Think about the mobilization of concern we've seen for international justice in the last 15 years. It's a wonderful example of how an organization like International Justice Mission has engaged policy makers, folks at very high levels. Gary Haugen, IJM's president, speaks at the Davos World Economic Forum. That is literally where the world's power elite gather. He's not repudiating them. He wants to be a part of it. It makes a real difference. At the same time, Gary is trying to get college students, who are really far from Davos, interested in international justice. IJM does things in the local churches.
That's a great example of how you can engage both top-down and bottom-up strategy to make a lasting impact.
For many Americans, leaders at the top seem incredibly disconnected from the rest of us. True or not? If so, what should change?
It's both true and false. It's true that a significant number of high-ranking people lead gilded lives, far removed from the everyday concerns of ordinary people.
But the people in these positions don't stay there their whole lives. Often, they don't even stay there for 10 years. They move out. People in very powerful positions in the White House are there only temporarily. They don't have a life that stays permanently disconnected from everyday experiences.

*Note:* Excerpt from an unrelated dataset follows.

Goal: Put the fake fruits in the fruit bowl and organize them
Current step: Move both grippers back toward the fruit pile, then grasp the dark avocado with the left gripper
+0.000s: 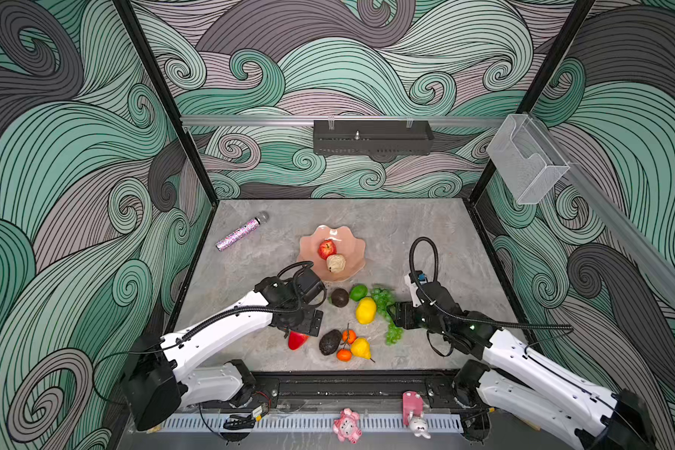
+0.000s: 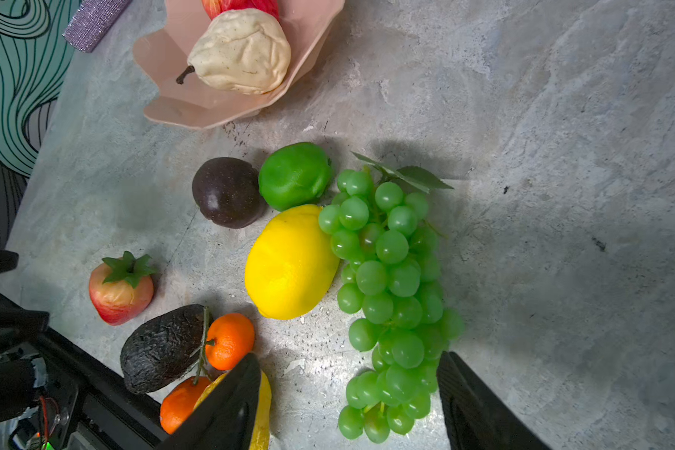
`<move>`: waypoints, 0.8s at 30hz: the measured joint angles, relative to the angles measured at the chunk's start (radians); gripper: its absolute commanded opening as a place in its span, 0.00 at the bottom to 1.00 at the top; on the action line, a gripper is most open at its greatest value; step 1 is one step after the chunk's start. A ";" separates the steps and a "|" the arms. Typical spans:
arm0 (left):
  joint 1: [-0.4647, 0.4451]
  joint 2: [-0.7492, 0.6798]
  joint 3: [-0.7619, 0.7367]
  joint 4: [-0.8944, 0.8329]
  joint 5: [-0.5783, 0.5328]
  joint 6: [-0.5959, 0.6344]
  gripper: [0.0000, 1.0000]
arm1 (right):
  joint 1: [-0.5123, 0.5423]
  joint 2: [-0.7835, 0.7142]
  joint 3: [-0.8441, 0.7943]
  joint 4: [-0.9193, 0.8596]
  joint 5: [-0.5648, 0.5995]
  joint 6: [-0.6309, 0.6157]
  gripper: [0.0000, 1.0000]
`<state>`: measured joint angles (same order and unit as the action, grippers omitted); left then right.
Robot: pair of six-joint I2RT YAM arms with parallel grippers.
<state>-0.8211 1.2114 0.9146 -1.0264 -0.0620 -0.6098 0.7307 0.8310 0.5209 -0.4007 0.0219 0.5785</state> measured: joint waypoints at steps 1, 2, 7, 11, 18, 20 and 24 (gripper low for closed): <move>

In our current political discourse, both conservatives and liberals seem to relentlessly criticize "the elite." What would you say to that mentality of pent-up frustration against elites?
The moment of greatest cultural angst against elites occurred in the wake of the financial meltdown, where certain industries, like finance, seemed to be above the fray, and not really experiencing the country's challenges. It is difficult when you are making an unbelievable amount of money to stay grounded. It's really hard.